*** Given information

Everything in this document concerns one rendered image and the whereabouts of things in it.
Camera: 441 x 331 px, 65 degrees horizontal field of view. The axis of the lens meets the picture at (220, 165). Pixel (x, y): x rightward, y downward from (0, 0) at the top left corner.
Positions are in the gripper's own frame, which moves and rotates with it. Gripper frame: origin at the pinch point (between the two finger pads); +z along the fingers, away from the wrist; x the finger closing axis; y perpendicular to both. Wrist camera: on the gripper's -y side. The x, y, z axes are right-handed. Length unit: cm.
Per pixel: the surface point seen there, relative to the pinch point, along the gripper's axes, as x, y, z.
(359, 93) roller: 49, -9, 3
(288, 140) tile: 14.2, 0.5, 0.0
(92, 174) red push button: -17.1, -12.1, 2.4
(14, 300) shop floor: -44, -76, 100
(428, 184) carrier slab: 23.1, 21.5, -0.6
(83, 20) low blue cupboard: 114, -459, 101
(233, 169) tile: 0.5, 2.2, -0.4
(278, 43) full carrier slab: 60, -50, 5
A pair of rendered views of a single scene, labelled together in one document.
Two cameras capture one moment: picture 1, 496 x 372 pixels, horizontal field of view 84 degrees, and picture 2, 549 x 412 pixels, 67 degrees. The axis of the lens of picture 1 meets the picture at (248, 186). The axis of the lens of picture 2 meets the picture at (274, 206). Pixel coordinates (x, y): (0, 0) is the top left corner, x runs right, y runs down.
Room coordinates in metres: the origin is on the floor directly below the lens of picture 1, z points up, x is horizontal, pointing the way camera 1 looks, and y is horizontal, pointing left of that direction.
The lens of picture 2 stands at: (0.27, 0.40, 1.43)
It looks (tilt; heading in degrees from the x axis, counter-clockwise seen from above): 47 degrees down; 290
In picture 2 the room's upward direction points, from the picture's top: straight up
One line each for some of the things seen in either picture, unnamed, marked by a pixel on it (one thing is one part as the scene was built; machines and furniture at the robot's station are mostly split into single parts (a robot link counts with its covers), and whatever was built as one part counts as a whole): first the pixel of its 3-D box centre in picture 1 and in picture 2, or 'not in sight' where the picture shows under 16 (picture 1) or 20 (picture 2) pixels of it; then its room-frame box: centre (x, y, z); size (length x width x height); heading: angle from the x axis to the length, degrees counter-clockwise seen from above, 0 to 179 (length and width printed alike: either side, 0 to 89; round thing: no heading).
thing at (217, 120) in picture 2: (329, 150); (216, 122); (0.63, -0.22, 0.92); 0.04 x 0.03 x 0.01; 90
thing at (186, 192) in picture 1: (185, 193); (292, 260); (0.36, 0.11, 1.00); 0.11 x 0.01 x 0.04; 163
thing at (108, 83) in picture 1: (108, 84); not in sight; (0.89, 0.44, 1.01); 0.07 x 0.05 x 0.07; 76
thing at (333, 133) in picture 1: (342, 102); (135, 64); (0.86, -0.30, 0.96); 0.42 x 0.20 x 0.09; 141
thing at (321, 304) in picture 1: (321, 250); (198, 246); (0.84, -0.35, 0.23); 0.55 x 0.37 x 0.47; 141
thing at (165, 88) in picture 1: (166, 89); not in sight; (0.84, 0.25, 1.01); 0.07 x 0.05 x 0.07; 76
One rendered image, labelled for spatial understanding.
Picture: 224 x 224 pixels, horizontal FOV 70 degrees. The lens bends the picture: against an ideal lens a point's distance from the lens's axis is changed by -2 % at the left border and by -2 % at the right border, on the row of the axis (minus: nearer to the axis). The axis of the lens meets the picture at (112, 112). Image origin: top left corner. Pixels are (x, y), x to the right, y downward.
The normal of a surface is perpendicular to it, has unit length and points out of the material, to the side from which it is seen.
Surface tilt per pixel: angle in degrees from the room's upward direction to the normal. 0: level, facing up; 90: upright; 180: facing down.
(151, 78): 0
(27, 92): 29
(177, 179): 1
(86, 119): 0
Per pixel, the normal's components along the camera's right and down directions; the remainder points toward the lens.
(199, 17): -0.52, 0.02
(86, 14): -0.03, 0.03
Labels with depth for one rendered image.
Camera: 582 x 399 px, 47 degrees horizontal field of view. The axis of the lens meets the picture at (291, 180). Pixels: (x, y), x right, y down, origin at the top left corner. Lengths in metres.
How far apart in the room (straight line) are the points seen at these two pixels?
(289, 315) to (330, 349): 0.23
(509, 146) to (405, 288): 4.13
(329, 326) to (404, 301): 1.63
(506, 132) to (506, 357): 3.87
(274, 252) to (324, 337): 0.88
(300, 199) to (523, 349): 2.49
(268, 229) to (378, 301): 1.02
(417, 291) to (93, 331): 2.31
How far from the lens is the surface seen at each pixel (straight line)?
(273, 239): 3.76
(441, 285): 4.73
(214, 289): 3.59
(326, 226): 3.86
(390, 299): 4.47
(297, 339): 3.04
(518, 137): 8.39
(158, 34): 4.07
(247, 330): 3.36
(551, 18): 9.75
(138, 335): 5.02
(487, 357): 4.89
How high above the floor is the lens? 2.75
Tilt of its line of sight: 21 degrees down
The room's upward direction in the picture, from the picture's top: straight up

******

» What needs to be done
Set down the lines above as they stand, starting with the first line and ending with the line that contains "Camera: 441 x".

» Problem solution
Everything in this document concerns one rendered image and the whereabouts of things in it.
Camera: 441 x 331 px, 65 degrees horizontal field of view. The axis of the lens meets the picture at (220, 165). Pixel (x, y): x rightward, y downward from (0, 0) at the top left corner.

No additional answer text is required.